Wednesday, October 24, 2012

When Charity Gets Toxic

Our church's current small group curriculum encourages us to choose a service project to do together.  They call it our "Micah 6:8" project -- an activity to fulfill "what the Lord requires of us: to act justly and to love mercy and to walk humbly with our God."  Our group started talking about the holidays coming up and how there are always service projects associated with that -- the Operation Christmas Child boxes at church, giving Thanksgiving dinners to needy families, etc.

But this brought to mind a story I read in a book recently (Toxic Charity, by Robert Lupton -- excellent, excellent book).  The author moved into an inner-city Atlanta neighborhood where he hoped to have a positive impact.  On Christmas Eve, he was a guest in a family's home when a group of jolly strangers came by laden with gifts for the children of the house -- a church group doing their holiday service project.  The kids were thrilled, the mother was cautiously gracious, and the father . . . the father disappeared out the back door for the rest of the evening.  The man realized while watching the scene that, although this church group had the best of intentions, they had thoroughly shamed this father.

The next year, the author ensured that his home church changed their Christmas gift-giving program.  People donated toys for needy kids, but they were stocked in a "toy pantry" where the parents of those needy kids could come purchase them for nickels on the dollar.  This allowed the fathers of the community the dignity of being able to purchase their own children's Christmas presents.

They also shut down their food pantry and worked with the families who were using it to help them start their own food co-op.  The needy families took ownership of and responsibility for the enterprise themselves and ended up able to provide for their own food needs.

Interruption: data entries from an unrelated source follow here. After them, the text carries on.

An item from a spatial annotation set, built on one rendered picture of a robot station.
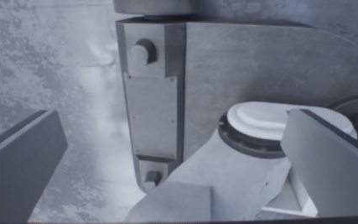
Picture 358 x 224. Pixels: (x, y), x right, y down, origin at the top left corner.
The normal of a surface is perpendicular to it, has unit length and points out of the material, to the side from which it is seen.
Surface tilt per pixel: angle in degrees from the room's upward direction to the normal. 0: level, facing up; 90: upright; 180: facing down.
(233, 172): 90
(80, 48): 0
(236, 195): 90
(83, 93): 0
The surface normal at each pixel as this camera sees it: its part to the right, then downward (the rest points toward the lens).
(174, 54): 0.57, 0.41
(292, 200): 0.01, -0.87
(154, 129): -0.18, 0.48
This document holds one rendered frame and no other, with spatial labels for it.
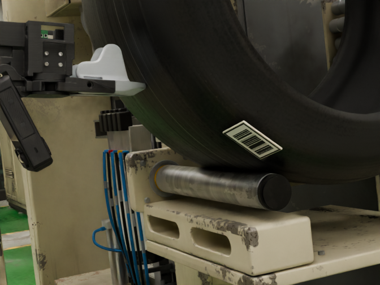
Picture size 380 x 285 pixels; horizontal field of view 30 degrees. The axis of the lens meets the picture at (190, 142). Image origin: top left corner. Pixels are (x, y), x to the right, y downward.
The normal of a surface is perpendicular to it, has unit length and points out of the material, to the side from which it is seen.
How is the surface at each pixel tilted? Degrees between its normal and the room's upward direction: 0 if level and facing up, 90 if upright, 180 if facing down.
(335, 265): 90
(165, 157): 90
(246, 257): 90
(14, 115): 90
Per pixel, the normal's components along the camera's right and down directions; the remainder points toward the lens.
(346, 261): 0.41, 0.00

Lupton says, "contrary to popular belief, most mission trips and service projects do not: empower those being served, engender healthy cross-cultural relationships, improve local quality of life, relieve poverty, change the lives of participants, or increase support for long-term mission work.  Contrary to popular belief, most mission trips and service projects do: weaken those being served, foster dishonest relationships, errode recipients' work ethic, and deepen dependency."  One-way giving should be limited to emergency relief situations, he says.  Beyond that, we should focus on rehabilitation and development of families and communities to make them self-supporting again. 

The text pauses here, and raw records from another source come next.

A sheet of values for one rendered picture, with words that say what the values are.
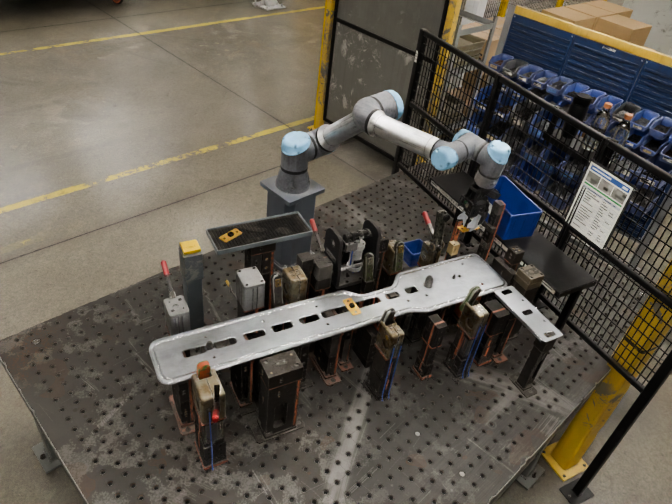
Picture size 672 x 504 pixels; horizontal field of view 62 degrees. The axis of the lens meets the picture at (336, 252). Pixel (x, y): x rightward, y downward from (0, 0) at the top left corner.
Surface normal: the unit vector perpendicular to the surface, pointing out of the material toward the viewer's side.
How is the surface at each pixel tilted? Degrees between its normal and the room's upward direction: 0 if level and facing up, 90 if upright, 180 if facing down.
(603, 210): 90
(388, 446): 0
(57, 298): 0
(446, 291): 0
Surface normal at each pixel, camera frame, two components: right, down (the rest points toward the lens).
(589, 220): -0.88, 0.21
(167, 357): 0.11, -0.78
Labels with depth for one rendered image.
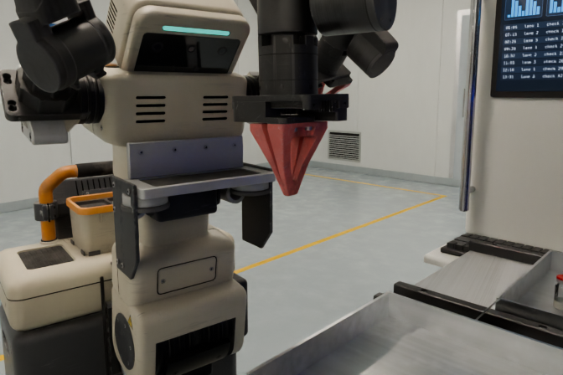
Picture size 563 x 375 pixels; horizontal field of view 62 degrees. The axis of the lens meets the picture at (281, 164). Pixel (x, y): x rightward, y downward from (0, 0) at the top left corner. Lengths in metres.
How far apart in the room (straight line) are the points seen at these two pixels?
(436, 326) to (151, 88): 0.57
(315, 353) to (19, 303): 0.72
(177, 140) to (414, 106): 5.80
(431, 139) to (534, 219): 5.17
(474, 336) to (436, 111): 5.82
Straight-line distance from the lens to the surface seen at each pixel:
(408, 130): 6.57
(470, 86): 1.26
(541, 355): 0.62
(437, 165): 6.43
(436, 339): 0.65
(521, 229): 1.32
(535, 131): 1.28
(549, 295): 0.84
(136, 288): 0.90
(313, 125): 0.45
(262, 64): 0.45
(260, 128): 0.44
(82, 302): 1.16
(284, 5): 0.44
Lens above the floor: 1.18
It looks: 9 degrees down
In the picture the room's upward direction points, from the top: straight up

And he emphasizes that this requires long-term involvement and relationships.  Lawrence Mead's book From Prophecy to Charity says something similar.  The chronically poor, Mead says, stay poor because they have become isolated from community and the standards that society expects of us all.  Drawing them back into community is critical.  Lupton's book shows how most churches' attempts at "service" and "missions" and charity these days have very little effect on the lives of those we try to help -- they are all about making the church member feel good about himself because he gave a couple hours this weekend to the poor.  No long-term involvement.  No relationships.

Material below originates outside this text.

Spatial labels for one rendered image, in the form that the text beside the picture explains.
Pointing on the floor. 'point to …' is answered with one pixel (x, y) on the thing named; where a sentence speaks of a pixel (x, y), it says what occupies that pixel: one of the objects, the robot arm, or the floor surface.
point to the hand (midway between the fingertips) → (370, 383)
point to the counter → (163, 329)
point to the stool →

Thus my earlier post concerning the welfare system.  Is it necessary?  Yes, probably.  But we need to give up this notion that increasing government programs for the needy makes us a compassionate society.  It does not.  It makes us a lazy, cold, distant society.  People pontificate all the time about what the welfare system does to the people receiving the money, making them more dependent and all -- I'm just as concerned about what it does to the rest of us.  It allows us to distance ourselves completely from them.  The government is taking care of them.  I don't even have to hear the pitch for donations -- my "donations" are required of me through taxes.

It allows us to go on with our comfortable lives thinking we're somehow indirectly helping people.  When we are not.

2 comments:

Awake My Sole said...

i really want to read this book. thanks for the post.

GJK said...

You would LOVE the book, Jim. Highly recommended. Both books, actually.